Fewer Smiles for Cosmetic Dentistry

05/28/2008 12:00 am EST

Focus: STOCKS

Michael Shulman

Editor, Short-Side Trader

Michael Shulman, editor of ChangeWave Shorts, says cosmetic dentistry will suffer as strapped consumers tighten their belts, and he suggests how to play it.

As fewer people spend money on cosmetic medicine, the next segment to suffer is its cousin, the dental suppliers.

Cosmetic dentistry is nearly a $6-billion business (according to the American Academy of Cosmetic Dentistry, or AACD), and I believe this significantly underestimates procedures and revenues in practices still focusing on traditional dentistry.

The typical [cosmetic dentistry] patient is very similar to the cosmetic medical patient—53% of patients are between 41 and 60 years of age. Growth has been in the double digits, but fourth-quarter sales of supplies by three major distributors showed it is slowing to the 4%-6% range.

On average, cosmetic dentistry is expensive—more than $5,500 per patient, according to the AADC—and entirely elective. With many feeling their personal wealth reduced due to the housing depression and the economic recession, demand for cosmetic dentistry is slowing.

I believe these companies will take a hit that's not yet seen in stock prices. This view is supported by comments made during recent executive conference calls for two of the leading dental product manufacturers, Danaher (NYSE: DHR) and Henry Schein (Nasdaq: HSIC).

So, how can we play this?

There are profits to be made from rotting dental manufacturer Patterson Companies (Nasdaq: PDCO).
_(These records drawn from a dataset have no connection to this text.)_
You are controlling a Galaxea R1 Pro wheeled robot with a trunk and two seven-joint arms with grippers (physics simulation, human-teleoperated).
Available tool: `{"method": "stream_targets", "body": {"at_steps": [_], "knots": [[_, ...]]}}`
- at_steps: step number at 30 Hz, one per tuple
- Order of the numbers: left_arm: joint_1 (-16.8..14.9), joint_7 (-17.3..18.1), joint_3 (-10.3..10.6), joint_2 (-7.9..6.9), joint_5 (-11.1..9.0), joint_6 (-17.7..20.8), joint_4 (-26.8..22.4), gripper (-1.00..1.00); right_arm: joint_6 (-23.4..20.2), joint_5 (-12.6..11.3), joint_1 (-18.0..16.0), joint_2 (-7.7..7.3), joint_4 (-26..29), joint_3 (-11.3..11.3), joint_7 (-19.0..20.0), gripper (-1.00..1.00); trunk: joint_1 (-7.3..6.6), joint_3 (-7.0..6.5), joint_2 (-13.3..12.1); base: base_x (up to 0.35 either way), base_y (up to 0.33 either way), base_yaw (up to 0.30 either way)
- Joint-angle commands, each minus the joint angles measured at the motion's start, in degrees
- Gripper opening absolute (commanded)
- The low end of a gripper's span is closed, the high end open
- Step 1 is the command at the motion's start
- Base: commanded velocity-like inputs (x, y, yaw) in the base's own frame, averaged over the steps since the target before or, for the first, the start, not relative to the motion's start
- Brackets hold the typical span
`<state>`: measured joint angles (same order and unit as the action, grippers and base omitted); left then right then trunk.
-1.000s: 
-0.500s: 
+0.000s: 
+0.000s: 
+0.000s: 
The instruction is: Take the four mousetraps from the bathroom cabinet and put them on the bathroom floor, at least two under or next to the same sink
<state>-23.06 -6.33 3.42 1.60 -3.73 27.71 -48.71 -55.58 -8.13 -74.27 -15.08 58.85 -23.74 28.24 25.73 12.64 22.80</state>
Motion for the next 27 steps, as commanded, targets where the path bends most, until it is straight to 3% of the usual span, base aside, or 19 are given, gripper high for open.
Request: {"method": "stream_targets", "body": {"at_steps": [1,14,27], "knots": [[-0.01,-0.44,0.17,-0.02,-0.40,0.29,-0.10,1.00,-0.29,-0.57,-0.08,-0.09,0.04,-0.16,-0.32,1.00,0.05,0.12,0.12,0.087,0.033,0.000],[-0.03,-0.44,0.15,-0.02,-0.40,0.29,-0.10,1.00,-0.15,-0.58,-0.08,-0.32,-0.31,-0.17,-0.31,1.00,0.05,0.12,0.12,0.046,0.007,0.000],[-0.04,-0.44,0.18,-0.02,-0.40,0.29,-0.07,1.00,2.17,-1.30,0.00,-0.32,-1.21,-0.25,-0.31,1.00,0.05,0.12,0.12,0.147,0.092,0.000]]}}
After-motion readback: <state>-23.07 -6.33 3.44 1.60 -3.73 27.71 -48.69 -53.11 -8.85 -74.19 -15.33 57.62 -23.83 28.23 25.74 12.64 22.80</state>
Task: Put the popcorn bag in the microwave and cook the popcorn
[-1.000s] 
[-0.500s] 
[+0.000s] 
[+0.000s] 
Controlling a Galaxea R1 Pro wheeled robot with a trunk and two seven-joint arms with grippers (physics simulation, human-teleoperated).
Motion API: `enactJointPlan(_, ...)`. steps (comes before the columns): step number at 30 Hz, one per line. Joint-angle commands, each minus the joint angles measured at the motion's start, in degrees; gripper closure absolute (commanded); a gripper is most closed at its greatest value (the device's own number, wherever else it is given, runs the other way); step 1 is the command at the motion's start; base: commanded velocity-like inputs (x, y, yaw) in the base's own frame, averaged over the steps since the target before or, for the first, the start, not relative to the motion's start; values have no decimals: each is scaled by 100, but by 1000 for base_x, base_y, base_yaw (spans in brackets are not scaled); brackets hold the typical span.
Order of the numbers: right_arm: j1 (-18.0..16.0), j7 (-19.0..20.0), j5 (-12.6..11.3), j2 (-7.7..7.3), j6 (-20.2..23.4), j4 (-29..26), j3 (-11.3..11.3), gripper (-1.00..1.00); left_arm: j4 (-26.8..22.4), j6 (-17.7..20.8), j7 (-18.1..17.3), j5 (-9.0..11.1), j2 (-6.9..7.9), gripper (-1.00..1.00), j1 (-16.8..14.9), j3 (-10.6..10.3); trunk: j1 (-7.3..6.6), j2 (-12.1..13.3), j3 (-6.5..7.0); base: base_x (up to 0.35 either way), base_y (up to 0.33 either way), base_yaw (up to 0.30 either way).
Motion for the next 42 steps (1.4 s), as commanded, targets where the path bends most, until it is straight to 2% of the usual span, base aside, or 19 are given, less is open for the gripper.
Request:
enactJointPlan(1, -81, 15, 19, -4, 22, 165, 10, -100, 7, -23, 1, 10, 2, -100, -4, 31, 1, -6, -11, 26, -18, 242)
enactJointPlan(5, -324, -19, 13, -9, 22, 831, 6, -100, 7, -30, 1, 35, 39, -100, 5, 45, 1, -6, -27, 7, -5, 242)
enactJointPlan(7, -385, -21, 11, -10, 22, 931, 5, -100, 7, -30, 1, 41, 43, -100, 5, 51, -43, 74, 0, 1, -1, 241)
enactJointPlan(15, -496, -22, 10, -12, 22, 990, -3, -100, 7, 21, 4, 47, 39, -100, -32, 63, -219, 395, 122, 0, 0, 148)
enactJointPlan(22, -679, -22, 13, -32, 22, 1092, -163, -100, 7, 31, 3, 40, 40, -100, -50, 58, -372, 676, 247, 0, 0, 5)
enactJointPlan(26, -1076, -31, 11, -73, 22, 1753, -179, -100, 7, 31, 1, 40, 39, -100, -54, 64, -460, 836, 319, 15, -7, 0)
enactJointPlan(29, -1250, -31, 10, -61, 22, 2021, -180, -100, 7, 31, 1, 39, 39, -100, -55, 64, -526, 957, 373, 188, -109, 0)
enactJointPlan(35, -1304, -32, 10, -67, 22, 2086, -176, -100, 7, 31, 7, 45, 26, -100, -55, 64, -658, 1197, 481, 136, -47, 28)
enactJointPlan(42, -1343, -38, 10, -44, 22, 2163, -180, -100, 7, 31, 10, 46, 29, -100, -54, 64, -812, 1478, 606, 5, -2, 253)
The company derived 75% of revenues from dental equipment and supplies in (calendar) fourth quarter of last year, and it is one of the purest short-side plays on this market segment.

A lower-risk way to play this name is to ride it down during the next several months, and the best way to do this is to buy the PDCO January 30 Puts (ZMGMF) under $1.60. (The stock closed below $34 Tuesday, and the puts traded at $1.45—Editor.)

While these companies sell equipment and supplies with very high profit margins, this is the part of the business where growth is declining—down to roughly 4% to 5% growth for Henry Schein, which spells trouble ahead for the company and for those who are bullish on the stock.

A long-term position in Henry Schein for our short-side portfolio is attractive at its current levels, as the company derives 40% of its revenues from dental supplies and equipment. The best way to play this name is to buy the HSIC January 50 Puts (OECMJ) under $2. (The stock closed below $56 Tuesday, while the puts traded at $1.80—Editor.)

I anticipate that both Patterson and Henry Schein are going to have a dismal remainder of the year, with even more trouble ahead for their respective bottom lines and big short-side profits for us.

(Editor’s Note: Short selling is suitable only for highly risk-tolerant investors who can afford to lose the money they’re putting up in these trades.)